Muy cerca de mi casa, entre los terrenos baldíos, hay un muro centenario que perteneció a una próspera hacienda ganadera y agrícola. Quizá la pared contuvo una troje. Las rocas que sobreviven a siglos de abandono sostienen partes de aquella construcción, como viejos soldados de un ejército derrotado.

A principios de noviembre de 1989, el joven alemán oriental Ralf Schönekerl, hoy esposo de mi prima hermana Mayte, iniciaba su servicio militar en Berlín. Su pelotón tenía la misión de apoyar en la gestión de visitas de Estado: Ralf estuvo presente en la recepción de personajes como Mijaíl Gorbachov. A espaldas del muro que parecía infranqueable, la crisis económica y política que sufría Alemania Oriental se había agudizado.

Ralf y sus compañeros, confinados por ser parte de la guarnición militar cuya base estaba cercana a una estación del tren suburbano, permanecían aislados de los medios de información: no podían enterarse al instante de los acontecimientos. A lo largo de la noche del 9 de noviembre, escucharon mucho ruido, proveniente de las calles aledañas. Sus superiores despertaron a los chicos a las dos de la madrugada, para iniciar actividades de defensa. En el cuartel, los jóvenes se enteraron de que junto al muro, del lado de Berlín Occidental, había entre 200 y 300 mil personas que comenzaban a destrozar esa frontera. Del lado Oriental, había unas 100 mil. Los militares llevaron a Ralf y sus compañeros a la Puerta de Brandemburgo, donde el muro era llamado “la barda de protección antifascista” por las autoridades.

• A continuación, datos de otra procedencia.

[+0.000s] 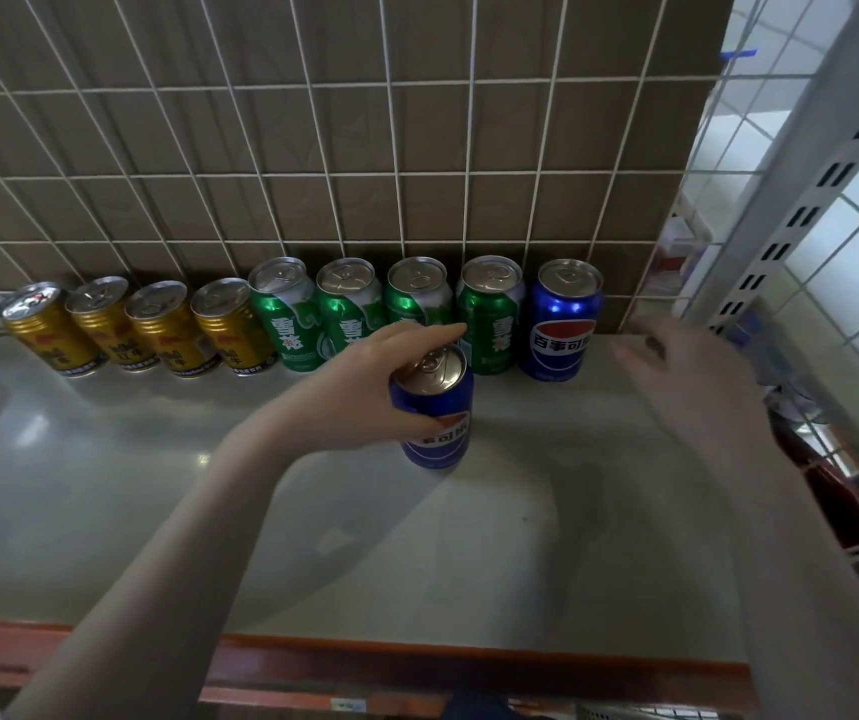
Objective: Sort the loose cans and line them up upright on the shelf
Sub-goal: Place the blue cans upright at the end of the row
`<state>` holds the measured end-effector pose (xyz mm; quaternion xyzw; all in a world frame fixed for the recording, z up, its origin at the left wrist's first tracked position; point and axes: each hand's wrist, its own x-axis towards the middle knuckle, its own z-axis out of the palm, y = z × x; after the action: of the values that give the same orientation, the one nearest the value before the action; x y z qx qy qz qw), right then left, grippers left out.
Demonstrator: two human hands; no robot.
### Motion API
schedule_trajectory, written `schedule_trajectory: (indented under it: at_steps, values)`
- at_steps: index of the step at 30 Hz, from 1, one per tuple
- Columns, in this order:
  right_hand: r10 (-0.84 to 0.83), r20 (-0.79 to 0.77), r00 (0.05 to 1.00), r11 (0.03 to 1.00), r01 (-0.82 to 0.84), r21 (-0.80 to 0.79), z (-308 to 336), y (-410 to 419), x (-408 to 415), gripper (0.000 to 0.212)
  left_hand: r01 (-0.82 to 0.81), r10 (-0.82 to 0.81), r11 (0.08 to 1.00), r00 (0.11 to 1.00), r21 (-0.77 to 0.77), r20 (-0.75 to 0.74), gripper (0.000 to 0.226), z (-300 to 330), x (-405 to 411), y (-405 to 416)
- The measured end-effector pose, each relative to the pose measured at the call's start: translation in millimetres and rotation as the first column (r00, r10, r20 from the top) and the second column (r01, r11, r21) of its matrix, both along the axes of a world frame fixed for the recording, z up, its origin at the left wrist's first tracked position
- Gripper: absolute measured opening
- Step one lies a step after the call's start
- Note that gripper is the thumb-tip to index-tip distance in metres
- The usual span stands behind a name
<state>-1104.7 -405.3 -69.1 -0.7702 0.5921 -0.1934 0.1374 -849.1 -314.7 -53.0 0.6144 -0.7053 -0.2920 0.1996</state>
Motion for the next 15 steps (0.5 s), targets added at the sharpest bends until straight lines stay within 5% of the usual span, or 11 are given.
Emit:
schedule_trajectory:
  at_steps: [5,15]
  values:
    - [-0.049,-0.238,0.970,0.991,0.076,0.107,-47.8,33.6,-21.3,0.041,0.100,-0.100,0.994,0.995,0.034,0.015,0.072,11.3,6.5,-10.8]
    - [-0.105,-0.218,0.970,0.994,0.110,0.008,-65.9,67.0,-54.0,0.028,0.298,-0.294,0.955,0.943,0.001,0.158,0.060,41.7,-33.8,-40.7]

Junto a la Puerta, había dos tapias: cada una edificada y resguardada por una nación. En la calle, miles de personas eufóricas cantaban y gritaban. Había oradores y grupos sobre una tribuna construida en la frontera Occidente por la RFA. Dice Ralf: “Caían piedras a nuestro alrededor, estábamos muy preocupados y teníamos en mente las imágenes de la masacre ocurrida en la plaza Tiananmen, en Beijing. El presidente de Alemania Oriental, meses atrás, había solicitado que el muro continuara por cien años más, pero la gente se organizó con fuerza y energía, de manera muy rápida. Todo lo que habíamos aprendido en la escuela, de un día al siguiente se veía borrado”.

Los sistemas políticos, dice Ralf, solo pueden sobrevivir mientras la economía lo permita. Este hombre inteligente y amable, de conversación fascinante, vivió ese tiempo convulso, como testigo de la historia. Vio cómo los grupos democráticos populares y también los organismos religiosos, con sus acciones, habían deteriorado el sistema político hasta el punto del derrumbe.

Los estados socialistas fueron países de política férrea y estructuras que parecían eternas. Los cambios que hemos visto nos dicen que ningún régimen es indestructible.

Pienso en el poderoso sistema de haciendas en el México del virreinato y siglo XIX. Varias de las casonas históricas están cerca de mi casa. En sus cascos, la imperiosa voz del amo establecía lo que la gente tenía que pensar. El dueño de la tierra poseía vidas. Los jóvenes del campo, nacidos en familias pobres de esta misma tierra hace doscientos años, no tenían opciones para el desarrollo. Hoy, las casonas son hoteles, restaurantes o centros deportivos. Las piedras de los muros siguen cayendo por la acción implacable del tiempo.